* **Work order**: What is needed is an exact copy of the lines from the one containing "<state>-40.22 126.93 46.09" through the final line of the material below.

** Data block follows **

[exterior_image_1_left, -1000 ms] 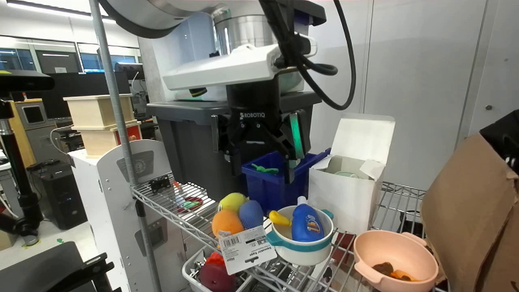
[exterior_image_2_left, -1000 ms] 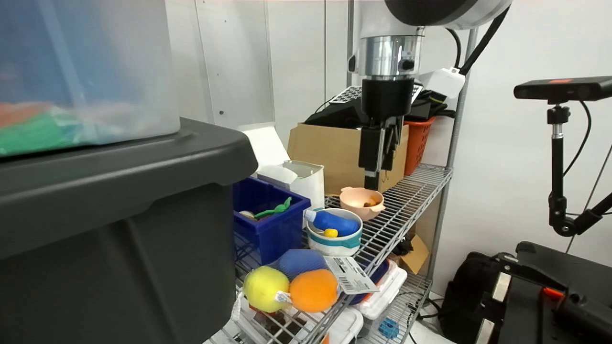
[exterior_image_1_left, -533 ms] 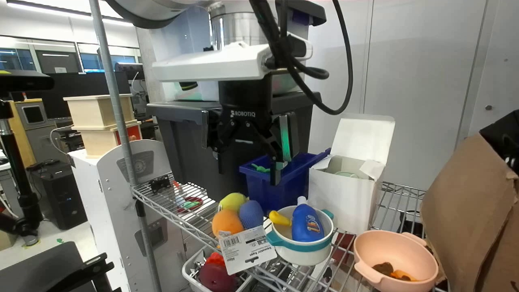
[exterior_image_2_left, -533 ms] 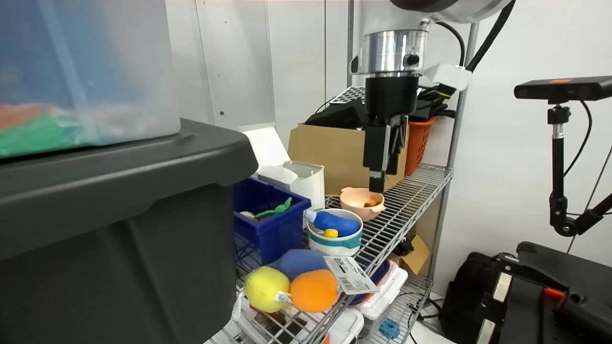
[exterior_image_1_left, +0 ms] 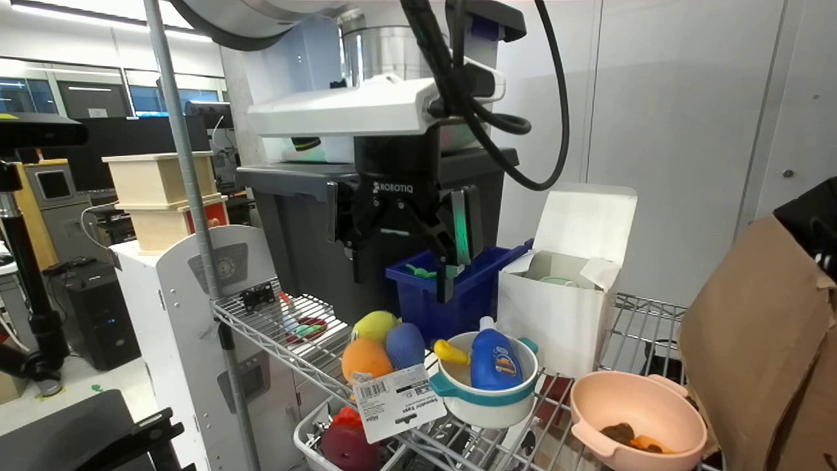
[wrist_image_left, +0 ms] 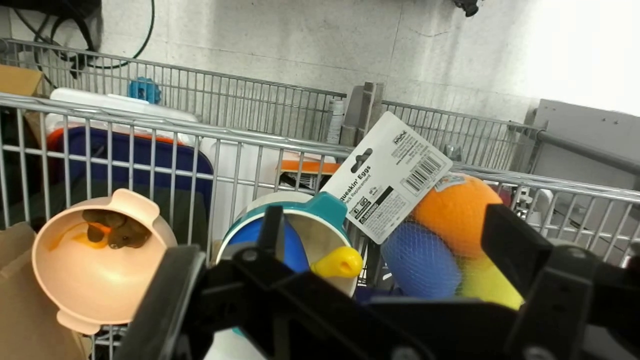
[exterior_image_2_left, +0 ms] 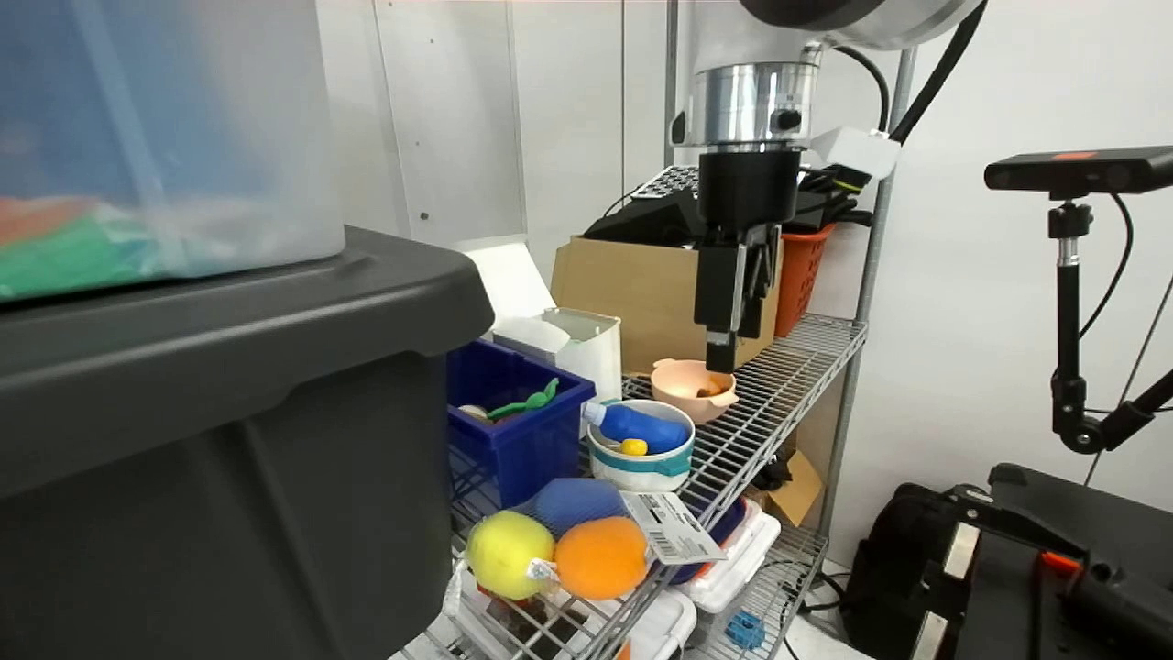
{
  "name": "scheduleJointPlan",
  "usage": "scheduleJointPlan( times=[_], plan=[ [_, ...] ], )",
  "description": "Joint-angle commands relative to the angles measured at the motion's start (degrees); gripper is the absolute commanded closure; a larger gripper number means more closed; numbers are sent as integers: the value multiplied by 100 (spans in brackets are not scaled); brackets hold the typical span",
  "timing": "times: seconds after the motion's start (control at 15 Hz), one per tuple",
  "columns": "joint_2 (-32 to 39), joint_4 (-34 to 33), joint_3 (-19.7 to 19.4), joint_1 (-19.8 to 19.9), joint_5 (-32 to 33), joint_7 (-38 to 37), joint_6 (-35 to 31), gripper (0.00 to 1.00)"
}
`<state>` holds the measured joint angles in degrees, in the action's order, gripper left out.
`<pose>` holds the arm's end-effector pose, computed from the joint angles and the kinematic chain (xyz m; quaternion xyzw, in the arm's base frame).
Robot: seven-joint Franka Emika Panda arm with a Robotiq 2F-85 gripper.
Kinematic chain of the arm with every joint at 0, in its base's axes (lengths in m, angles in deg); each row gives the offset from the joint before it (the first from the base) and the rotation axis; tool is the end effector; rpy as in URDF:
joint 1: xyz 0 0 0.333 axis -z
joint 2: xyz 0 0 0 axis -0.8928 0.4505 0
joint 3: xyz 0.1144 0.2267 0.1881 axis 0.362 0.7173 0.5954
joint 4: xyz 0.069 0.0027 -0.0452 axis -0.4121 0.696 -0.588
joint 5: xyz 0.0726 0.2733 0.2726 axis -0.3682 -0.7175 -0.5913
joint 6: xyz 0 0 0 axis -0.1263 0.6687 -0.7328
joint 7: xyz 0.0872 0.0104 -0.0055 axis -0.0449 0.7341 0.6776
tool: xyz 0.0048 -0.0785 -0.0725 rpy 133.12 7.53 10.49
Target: Pick up the bottle and put it in the bowl
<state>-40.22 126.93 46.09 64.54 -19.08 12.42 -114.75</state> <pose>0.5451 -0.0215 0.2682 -0.9912 -0.1314 0.0124 0.0036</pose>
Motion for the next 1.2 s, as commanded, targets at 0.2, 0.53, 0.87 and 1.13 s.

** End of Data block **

* **Answer box**:
<state>-40.22 126.93 46.09 64.54 -19.08 12.42 -114.75</state> <pose>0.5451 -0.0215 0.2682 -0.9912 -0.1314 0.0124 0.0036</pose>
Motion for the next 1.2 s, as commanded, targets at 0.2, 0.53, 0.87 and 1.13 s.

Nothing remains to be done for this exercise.